Голова — это сокровищница всякой дряни. Почему я так желаю смерти и позора тому человеку в коричневой шляпе? Точнее, сначала позора, а затем позорной смерти. Он не сделал мне ничего дурного, посмотрел только своим быстрым нагловатым взглядом и отвернулся. С удовольствием набил бы ему морду, если бы был настоящим писателем, да и физически сильным вдобавок.
Безусловно, это все глупости, и я несу черт знает какой бред. Меня извиняет только то, что я трезвый и к тому же сильно проголодался за последние два дня.
Я все же писатель. Плохой, глупый, но писатель. Я умею писать всякие слова и думать при этом о живописи. Это самая главная черта писателя. Лежать на кровати, курить папиросу, глядеть в окно и вместо соседских домов представлять себе желто-синие квадратные картины в стиле Кузнецова. Это должен каждый хоть капельку уважающий себя прозаик. И все-таки я не прозаик, а дерьмо. Потому что у меня нету решителько никаких убеждений. То есть убеждения есть, но они х..вые ! ! Ой!.. Извините, ради Христа! Оговорился! Ошибся! Оскандалился! Оплошал! Ох…л! Тьфу ты, черт! Опять то же самое.
Так вот, об убеждениях. В XIX веке (все, наверное, согласятся) люди на плаху шли, с лучшими друзьями ссорились из-за своих идей. А сейчас? Идея стоит два-сорок-две или сколько там теперь, после подорожания… Давно я, надо сказать, портвейну не пивал. Обидно, кстати сказать, да-с. Не по карману-с.
Так вот, я теперь почти что без убеждения и хожу. Жив, однако, пока. Слава тебе, Господи. То есть нет, убежден я, например, в том, что дома ночевать сегодня не стану ни за что. Ни за какие деньги не буду. Жена съест. Не знаю, за что, правда, да и уж съест ли, — не знаю, но по щекам надает — это точно. Жену мою Надюша зовут. Наденька. А я сейчас любимую жду. Излюбленную. Возлюбленную. Любовницу. Шлюшку одну. Людочку. У нее, как правило, синяки под глазами. Это потому, что ее каждый Божий день мужики лупят. Бедняга. Ведьмушка моя сладкая. Она у меня обычно на пиво стреляет, а я у нее на водку. Или наоборот. Я ее вообще-то не особо люблю, а она-то уж меня точно терпеть не может, а все-таки кантуемся. Вот уже второй месяц. Она говорит заикаясь и курит очень смешно. А лет ей то ли 25, то ли под 40, а не исключено, что и вообще 60. Знаете, всякое бывает. Бывает, переспишь с бабой, юной вроде бы, чудесной, а наутро смотришь… И во рту от ужаса и отвращения зубы трещать начинают.
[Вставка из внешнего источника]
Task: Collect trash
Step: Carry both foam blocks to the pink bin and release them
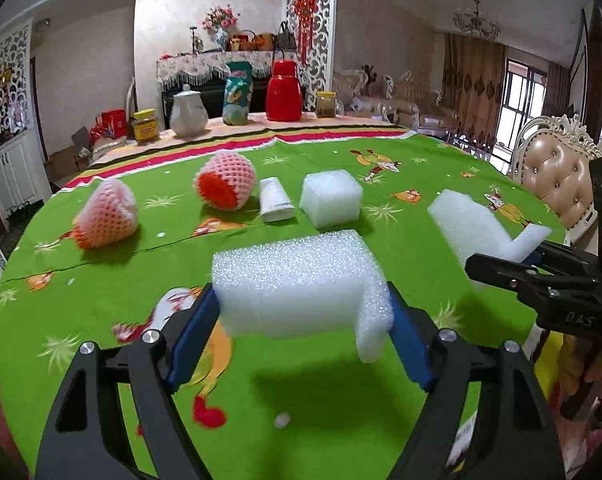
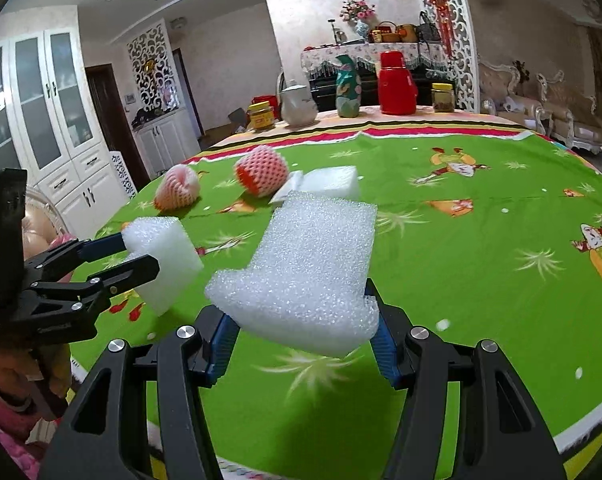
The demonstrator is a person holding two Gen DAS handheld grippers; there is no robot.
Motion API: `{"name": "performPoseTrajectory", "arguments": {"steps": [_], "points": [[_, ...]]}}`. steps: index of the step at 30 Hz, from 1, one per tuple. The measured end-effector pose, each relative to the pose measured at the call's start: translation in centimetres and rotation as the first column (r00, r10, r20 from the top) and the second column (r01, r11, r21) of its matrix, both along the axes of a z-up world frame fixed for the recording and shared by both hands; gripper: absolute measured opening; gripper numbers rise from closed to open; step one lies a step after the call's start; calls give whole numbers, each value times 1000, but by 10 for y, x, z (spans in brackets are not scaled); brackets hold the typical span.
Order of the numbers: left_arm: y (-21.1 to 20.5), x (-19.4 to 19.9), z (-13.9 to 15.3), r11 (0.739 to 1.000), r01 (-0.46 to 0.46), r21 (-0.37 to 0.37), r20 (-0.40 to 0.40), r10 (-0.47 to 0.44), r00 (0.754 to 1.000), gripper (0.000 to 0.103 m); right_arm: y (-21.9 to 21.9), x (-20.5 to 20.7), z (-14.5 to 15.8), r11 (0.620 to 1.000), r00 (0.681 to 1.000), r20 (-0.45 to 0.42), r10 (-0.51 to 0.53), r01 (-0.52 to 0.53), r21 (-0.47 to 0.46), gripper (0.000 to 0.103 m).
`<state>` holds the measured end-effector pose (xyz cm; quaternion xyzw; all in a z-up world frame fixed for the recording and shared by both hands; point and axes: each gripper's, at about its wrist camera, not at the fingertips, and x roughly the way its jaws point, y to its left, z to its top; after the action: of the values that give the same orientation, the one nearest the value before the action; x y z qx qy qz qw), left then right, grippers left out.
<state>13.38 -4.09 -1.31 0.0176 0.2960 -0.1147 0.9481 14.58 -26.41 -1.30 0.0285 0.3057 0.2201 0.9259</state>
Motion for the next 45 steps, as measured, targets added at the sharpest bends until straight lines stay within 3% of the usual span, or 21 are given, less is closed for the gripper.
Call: {"name": "performPoseTrajectory", "arguments": {"steps": [16, 28, 36, 45], "points": [[68, -88, 0, 999, -39, 3, 86, 38, 996, 78, 82, -60, 2, 996, 997, 37, 64, -61, -60, 55], [149, -146, 19, 988, -151, -16, 194, 151, 969, 79, 169, -93, 28, 972, 968, 121, 219, -206, -112, 56], [231, -174, 24, 951, -306, -37, 202, 307, 930, 79, 252, -91, 30, 924, 920, 110, 376, -364, -117, 56], [330, -208, 31, 876, -479, -45, 195, 478, 856, 79, 354, -86, 28, 831, 828, 83, 554, -547, -99, 56]]}}
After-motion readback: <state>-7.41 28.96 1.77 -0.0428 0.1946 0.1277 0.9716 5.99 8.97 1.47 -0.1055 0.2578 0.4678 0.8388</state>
Но это я все к слову. У меня, знаете, иногда недержание речи объявляется. Люблю потрепаться. Частенько так начнешь говорить, да все так говоришь и говоришь, собственно, пока говорится. Борька-сосед обещал зубы пересчитать. Утверждает, будто я тогда меньше языком трепать буду. Дурачок. Он не знает, что существует еще и язык жестов.
А теперь я стою и жду свою Людочку, стою и пью кофе. Если она не придет, я или умру, или… пойду гулять по Неве. И буду бродить и вдыхать аромат бензина, мостовых и мутной, зловещей воды, перемешанной с нефтью и мазутом. Между прочим, весьма небезынтересное сочетание, особенно для человека с обостренным чувством обоняния (каким и являюсь я). У меня вообще все обостренное. Я с ног до головы обостренный, несчастный и интеллигентный. Чаще всего интеллигентность моя проявляется тогда, когда я выпью, ну хотя бы полбутылки вермута. Я становлюсь крайне галантным, обходительным и (особенно при дамах) страдаю некоторой щекотливой и игривой пикантностью выражений. Это всe чудесно и естественно. Человек и не может не стать остроумным и чуть нагловатым, выпив полбутылки вермута. Впрочем, пожалуй, нет. Может. Но тогда он или негодяй, или хам, или (что чаще всего) просто бездарность и кретин.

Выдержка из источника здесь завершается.